• **Records**
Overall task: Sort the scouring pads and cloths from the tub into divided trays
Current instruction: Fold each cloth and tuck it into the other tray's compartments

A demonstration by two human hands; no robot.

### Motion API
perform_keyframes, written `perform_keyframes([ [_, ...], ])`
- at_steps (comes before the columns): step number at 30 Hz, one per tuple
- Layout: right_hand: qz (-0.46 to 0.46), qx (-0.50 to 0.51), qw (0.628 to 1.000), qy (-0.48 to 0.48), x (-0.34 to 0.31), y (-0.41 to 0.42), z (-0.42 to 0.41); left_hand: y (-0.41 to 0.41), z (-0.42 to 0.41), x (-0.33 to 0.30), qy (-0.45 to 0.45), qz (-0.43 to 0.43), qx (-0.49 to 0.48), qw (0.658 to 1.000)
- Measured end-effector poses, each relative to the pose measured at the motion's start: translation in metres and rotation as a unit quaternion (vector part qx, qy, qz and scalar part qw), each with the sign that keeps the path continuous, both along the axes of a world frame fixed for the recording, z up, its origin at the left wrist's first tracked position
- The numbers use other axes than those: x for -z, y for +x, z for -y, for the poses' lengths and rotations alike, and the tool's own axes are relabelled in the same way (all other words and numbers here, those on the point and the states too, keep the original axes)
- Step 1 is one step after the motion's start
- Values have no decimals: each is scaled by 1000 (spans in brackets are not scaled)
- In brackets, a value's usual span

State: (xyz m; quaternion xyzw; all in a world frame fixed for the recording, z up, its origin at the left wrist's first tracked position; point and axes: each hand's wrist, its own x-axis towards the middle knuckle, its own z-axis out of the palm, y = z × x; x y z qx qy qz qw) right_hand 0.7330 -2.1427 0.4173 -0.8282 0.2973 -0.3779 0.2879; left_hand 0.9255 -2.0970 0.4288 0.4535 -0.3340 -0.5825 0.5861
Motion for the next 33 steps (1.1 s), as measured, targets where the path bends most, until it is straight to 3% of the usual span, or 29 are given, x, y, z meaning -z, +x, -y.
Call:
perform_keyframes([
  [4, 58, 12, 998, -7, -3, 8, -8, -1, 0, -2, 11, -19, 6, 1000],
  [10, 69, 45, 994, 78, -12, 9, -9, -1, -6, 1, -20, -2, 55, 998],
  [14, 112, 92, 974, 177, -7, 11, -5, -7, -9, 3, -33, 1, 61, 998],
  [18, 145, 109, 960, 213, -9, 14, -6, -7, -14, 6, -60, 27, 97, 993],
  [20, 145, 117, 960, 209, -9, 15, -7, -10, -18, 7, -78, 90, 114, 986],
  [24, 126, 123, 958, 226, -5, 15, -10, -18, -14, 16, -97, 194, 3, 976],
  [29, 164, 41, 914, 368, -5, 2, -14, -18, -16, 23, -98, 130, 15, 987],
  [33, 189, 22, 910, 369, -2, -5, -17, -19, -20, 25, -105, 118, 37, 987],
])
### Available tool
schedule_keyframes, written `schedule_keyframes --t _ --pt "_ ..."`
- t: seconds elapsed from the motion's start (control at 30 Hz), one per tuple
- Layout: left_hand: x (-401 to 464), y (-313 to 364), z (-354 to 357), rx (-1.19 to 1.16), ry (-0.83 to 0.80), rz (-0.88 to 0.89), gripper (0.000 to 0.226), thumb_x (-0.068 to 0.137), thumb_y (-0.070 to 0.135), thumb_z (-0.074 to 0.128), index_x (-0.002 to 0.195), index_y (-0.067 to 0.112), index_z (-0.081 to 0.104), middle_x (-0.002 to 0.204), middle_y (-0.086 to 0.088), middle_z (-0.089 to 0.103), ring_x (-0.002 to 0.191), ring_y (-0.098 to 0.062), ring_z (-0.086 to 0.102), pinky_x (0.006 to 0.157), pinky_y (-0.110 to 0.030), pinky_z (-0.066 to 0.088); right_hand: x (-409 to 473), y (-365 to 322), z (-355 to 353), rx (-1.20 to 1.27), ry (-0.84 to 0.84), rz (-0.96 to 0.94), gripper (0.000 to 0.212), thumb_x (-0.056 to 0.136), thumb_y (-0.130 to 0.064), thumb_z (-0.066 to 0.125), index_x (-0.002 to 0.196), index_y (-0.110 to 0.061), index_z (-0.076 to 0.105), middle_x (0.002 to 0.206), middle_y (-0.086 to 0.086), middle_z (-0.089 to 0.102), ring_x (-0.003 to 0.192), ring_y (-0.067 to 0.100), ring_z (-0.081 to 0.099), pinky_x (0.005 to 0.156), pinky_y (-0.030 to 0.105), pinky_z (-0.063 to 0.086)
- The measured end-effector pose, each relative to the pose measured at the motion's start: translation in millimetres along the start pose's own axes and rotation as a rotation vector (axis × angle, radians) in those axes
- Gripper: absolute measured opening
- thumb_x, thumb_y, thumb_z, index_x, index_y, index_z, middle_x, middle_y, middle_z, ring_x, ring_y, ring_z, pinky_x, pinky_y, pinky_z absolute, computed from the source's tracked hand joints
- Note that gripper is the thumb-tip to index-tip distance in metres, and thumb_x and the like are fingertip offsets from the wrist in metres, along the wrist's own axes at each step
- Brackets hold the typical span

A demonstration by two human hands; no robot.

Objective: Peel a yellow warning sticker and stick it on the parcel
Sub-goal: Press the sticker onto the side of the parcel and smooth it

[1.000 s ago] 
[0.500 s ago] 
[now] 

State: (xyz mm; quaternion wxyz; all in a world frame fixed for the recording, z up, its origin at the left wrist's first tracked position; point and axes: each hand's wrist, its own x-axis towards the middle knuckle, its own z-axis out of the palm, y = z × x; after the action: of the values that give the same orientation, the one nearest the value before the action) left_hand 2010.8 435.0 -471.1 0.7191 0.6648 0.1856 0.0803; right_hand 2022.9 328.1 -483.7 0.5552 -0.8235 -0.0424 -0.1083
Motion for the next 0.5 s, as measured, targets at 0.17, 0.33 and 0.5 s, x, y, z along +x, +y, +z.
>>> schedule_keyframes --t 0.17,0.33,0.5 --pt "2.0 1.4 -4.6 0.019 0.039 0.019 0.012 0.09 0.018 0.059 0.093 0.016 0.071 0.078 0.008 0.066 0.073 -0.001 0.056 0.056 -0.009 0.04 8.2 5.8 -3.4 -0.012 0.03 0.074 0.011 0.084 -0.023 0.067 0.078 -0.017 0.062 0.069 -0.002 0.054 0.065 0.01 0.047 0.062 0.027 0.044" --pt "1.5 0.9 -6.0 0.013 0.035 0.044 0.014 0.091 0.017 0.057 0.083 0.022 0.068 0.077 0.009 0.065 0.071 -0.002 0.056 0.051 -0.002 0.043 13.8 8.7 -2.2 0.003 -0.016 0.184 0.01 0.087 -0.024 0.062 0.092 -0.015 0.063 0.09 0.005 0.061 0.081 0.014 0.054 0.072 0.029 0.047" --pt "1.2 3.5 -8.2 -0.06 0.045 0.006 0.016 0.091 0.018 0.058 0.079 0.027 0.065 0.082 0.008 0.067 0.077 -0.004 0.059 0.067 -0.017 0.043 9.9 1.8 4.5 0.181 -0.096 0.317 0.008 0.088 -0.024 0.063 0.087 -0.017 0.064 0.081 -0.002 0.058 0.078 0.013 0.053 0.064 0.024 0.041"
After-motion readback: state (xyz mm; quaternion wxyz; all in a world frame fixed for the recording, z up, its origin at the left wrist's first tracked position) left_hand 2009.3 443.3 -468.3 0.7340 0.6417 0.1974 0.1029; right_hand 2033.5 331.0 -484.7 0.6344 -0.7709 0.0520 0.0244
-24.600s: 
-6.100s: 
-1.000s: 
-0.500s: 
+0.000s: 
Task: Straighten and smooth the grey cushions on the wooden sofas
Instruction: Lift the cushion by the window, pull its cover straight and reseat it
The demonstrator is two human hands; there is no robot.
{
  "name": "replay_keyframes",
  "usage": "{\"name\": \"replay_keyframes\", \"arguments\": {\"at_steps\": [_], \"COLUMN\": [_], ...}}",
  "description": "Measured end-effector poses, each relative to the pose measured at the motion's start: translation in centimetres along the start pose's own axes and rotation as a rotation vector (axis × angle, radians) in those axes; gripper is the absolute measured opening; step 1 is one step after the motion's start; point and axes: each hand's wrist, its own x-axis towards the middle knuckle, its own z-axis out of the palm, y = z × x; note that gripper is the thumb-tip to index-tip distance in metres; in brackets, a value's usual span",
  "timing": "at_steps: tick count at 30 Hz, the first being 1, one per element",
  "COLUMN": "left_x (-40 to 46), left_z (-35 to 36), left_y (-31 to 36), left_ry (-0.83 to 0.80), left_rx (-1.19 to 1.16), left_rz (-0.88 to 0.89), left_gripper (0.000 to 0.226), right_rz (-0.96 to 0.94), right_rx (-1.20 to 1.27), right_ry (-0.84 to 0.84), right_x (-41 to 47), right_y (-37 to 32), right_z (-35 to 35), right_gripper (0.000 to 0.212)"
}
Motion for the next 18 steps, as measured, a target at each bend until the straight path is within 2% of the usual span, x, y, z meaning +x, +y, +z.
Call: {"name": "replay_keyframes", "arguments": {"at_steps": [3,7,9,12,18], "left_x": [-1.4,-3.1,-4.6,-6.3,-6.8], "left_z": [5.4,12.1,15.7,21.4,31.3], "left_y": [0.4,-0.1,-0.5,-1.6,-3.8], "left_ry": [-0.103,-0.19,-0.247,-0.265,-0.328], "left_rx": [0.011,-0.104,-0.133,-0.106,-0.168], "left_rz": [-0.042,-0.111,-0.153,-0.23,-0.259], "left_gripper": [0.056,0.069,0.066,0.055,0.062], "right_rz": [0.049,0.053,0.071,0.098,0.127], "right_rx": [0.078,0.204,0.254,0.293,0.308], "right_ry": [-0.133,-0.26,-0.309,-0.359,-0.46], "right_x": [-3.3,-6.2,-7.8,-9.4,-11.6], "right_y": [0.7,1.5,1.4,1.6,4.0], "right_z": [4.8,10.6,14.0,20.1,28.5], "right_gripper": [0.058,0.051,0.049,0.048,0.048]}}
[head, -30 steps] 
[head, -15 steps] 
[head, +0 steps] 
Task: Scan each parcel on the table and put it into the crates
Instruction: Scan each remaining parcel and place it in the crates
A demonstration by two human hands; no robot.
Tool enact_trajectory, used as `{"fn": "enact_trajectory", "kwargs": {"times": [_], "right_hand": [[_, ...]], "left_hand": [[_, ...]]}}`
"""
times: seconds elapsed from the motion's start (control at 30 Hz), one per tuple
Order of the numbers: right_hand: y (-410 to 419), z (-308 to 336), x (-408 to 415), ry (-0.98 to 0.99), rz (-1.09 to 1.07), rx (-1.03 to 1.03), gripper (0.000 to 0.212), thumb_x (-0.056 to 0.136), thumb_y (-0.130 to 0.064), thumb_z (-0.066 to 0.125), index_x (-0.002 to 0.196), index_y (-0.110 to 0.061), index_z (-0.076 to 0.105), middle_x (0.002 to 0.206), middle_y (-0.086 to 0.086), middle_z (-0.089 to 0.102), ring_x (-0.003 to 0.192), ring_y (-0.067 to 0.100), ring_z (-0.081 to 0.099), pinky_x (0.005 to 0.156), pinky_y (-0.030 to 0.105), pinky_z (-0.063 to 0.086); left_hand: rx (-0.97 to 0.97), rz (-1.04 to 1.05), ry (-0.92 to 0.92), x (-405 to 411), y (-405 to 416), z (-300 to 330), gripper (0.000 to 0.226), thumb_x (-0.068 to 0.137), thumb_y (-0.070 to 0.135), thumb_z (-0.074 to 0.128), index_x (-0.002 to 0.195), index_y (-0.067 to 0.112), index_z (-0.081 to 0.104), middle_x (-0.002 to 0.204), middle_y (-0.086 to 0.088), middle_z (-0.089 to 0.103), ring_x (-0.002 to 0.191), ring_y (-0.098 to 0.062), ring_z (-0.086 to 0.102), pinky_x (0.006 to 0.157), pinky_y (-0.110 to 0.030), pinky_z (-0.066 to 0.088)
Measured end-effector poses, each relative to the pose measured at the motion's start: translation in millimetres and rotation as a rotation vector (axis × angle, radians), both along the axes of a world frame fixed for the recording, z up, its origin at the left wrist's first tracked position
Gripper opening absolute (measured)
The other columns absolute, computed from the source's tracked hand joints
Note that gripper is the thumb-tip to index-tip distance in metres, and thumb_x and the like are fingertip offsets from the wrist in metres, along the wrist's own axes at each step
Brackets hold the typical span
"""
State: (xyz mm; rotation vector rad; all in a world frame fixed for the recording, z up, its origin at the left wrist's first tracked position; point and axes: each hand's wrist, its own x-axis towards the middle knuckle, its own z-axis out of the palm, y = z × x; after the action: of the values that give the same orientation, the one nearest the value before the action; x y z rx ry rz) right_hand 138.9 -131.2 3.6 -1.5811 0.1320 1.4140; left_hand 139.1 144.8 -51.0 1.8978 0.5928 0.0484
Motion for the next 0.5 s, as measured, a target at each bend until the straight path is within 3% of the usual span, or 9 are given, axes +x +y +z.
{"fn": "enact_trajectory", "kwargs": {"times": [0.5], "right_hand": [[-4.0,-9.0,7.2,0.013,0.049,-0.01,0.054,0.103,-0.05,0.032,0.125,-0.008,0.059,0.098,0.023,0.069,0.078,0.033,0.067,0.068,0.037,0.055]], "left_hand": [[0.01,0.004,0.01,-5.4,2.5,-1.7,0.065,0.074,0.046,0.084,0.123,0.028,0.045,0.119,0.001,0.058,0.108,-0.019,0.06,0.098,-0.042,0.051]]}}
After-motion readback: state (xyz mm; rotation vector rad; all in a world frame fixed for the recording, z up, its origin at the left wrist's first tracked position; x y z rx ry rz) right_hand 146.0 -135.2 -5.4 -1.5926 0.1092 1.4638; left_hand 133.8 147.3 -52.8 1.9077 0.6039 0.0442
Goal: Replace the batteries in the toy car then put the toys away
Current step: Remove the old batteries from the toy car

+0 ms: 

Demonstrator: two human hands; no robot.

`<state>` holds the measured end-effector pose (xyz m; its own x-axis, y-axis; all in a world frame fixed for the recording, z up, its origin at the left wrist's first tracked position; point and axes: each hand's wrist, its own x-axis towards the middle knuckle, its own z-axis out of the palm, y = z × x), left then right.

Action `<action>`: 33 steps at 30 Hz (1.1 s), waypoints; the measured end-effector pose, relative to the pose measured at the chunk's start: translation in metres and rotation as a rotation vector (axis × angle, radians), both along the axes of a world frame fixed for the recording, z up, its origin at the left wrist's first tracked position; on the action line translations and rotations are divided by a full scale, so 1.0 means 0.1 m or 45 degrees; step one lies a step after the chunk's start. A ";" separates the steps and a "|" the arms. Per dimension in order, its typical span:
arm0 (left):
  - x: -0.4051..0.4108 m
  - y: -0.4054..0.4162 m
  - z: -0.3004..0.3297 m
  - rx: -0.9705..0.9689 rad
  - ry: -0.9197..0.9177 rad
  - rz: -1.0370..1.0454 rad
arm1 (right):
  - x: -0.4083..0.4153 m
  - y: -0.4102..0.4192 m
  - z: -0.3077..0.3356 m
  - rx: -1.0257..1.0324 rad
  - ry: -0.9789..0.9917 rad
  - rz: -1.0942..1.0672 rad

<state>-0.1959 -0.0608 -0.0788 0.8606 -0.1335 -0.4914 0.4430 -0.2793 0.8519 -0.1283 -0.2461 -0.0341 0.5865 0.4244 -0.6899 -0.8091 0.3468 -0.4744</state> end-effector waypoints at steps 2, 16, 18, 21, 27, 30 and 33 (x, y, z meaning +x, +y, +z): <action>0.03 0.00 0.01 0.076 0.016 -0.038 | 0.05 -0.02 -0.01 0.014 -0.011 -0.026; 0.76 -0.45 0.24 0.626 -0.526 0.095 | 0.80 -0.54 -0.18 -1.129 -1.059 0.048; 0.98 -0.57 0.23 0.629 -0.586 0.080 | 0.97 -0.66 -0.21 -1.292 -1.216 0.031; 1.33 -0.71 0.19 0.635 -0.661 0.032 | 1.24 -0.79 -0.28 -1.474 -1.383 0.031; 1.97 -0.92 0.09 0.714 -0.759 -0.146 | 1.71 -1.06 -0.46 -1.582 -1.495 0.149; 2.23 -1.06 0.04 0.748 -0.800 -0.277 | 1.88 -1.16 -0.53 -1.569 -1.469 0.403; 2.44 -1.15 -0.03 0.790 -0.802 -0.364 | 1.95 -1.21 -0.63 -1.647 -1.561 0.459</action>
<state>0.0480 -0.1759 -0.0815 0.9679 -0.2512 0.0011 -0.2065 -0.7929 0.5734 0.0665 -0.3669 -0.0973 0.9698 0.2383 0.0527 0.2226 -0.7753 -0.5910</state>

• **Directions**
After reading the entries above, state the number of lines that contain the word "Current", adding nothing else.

• **Answer to the problem**
2